Le voyage controversé de quatre députés tchèques en Syrie
Une délégation de quatre députés tchèques se trouve depuis lundi et pour quelques jours encore en Syrie, pays en guerre depuis cinq ans. L’objectif de ces parlementaires : apporter une aide humanitaire sur place mais également rencontrer certains de leurs homologues locaux et même le ministre syrien des Affaires étrangères. C’est pourquoi la visite fait l’objet de lourdes critiques : pour certains, elle revient à légitimer le régime de Bachar el-Assad au moment même où la reprise de la ville d’Alep s’accompagne, selon l’ONU, « d’atrocités commises contre les civils syriens ».

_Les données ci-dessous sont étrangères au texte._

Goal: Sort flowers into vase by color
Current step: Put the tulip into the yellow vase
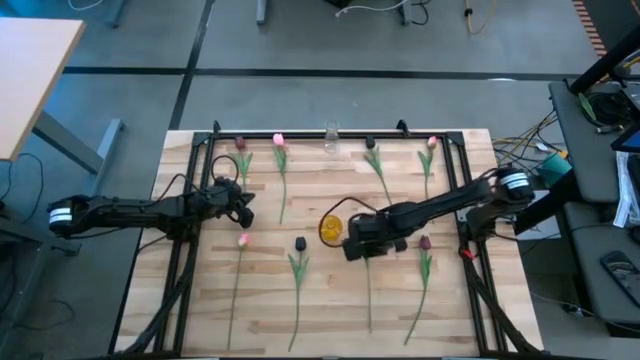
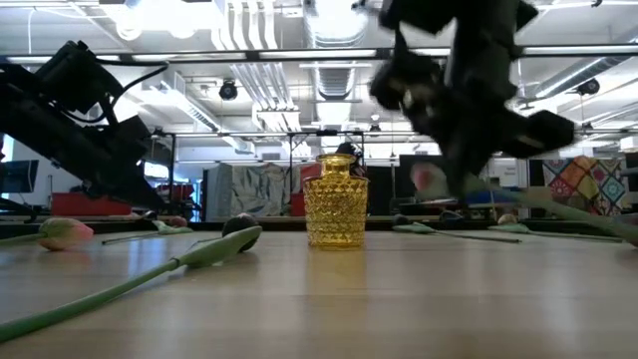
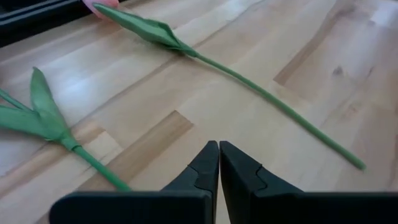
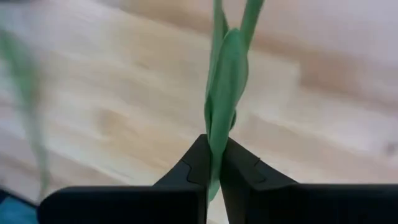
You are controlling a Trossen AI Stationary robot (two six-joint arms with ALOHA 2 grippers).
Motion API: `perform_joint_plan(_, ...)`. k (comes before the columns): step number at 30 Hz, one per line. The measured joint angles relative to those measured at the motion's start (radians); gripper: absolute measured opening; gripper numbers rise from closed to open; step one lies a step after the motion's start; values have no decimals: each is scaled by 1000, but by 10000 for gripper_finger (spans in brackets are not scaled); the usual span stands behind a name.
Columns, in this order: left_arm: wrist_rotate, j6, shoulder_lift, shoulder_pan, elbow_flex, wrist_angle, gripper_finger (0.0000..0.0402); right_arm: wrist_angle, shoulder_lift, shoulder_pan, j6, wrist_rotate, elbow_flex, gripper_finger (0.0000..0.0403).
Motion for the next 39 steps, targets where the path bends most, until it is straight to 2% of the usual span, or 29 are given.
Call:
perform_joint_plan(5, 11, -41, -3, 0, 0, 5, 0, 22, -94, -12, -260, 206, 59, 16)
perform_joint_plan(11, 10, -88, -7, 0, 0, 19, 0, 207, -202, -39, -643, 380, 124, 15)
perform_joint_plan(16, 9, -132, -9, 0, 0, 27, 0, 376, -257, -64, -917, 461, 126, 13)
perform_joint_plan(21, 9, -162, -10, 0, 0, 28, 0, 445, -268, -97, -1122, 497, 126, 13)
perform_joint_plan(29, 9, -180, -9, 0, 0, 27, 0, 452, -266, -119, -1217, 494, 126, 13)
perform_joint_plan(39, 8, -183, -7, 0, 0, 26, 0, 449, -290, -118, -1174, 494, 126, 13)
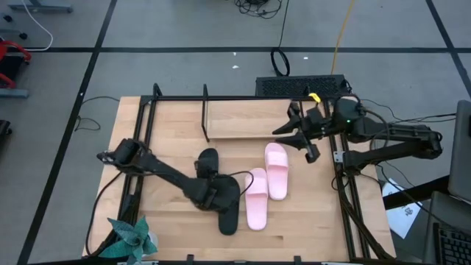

C’est le comité parlementaire des pétitions, dont ils sont membres et qui a la charge notamment des questions relatives aux droits de l’Homme, qui a validé leur voyage. Celui-ci a également obtenu le soutien du ministère tchèque des Affaires étrangères ainsi que d’Eva Filipi, l’ambassadrice tchèque en poste à Damas. La Tchéquie est le dernier pays de l’Union européenne à disposer encore d’une représentation diplomatique dans le pays. Pour le député communiste Pavel Kováčik, cela veut dire beaucoup :
« Avant toute chose, je sais que notre ambassadrice en Syrie, une femme courageuse qui est la seule à représenter sur place non seulement les intérêts de l’Union européenne mais également les Etats-Unis, soutient cette visite et même la recommande. D’après moi, il faut aller dans cette région, il faut discuter avec les gens qui sont en place là-bas, il faut aussi, soit dit en passant, y apporter une aide humanitaire. » Les quatre députés tchèques transportent en effet une aide humanitaire dont on sait seulement qu’elle représente une somme de 1,5 million de couronnes, soit 560 000 euros et qu’elle devrait être, selon le ministère des Affaires étrangères, répartie « dans toutes les parties de la Syrie en accord avec les résolutions du Conseil de sécurité de l’ONU et des accords bilatéraux entre la Tchéquie et la Syrie ». D’après Zuzka Bebarová-Rujbrová, jointe par téléphone ce mercredi par le quotidien Právo, cette aide vaudrait à la République tchèque « une réputation remarquable » auprès des Syriens.Mais la visite de la délégation tchèque ne se limite pas à cela. Des rencontres sont également au programme avec des élus de l’Assemblée du peuple, le parlement syrien, ainsi qu’avec Walid Mouallem, le ministre syrien des Affaires étrangères. Pour le député chrétien-démocrate Ivan Gabal, vice-président du comité parlementaire en charge des questions de défense, cela revient à légitimer le régime dictatorial de Bachar el-Assad au pire moment :
« C’est un peu comme si vous aviez été à Berlin depuis Londres pour rencontrer Hitler vers 1942 ou 1943 […]. Je pense qu’il y là un risque. Le fait que ces députés aient dans leurs valises de l’aide humanitaire n’est sans doute pas la chose principale. D’après moi, la question est de savoir s’ils ont dans leurs valises l’amorce d’un plan de paix ou quelque chose pour faire cesser les actions criminelles du régime de Bachar el-Assad et des forces militaires russes à l’encontre des populations civiles. Quand on regarde ce qui se passe à Alep et qu’on voit comment cela se termine, avec le massacre de civils… »Le communiste Pavel Kováčik estime que la guerre, tôt ou tard, prendra fin, et qu’il faudra bien discuter avec les représentants du régime de Bachar el-Assad, les seuls « légitimement élus » explique-t-il, comme avec les rebelles, pour trouver un chemin vers la paix. C’est à cela que servirait aussi la délégation tchèque. Ivan Gabal considère pour sa part qu’un régime qui s’en prend à sa propre population perd toute légitimité. La République tchèque aura quoiqu’il en soit un rôle à jouer, même minime, avec son ambassade à Damas.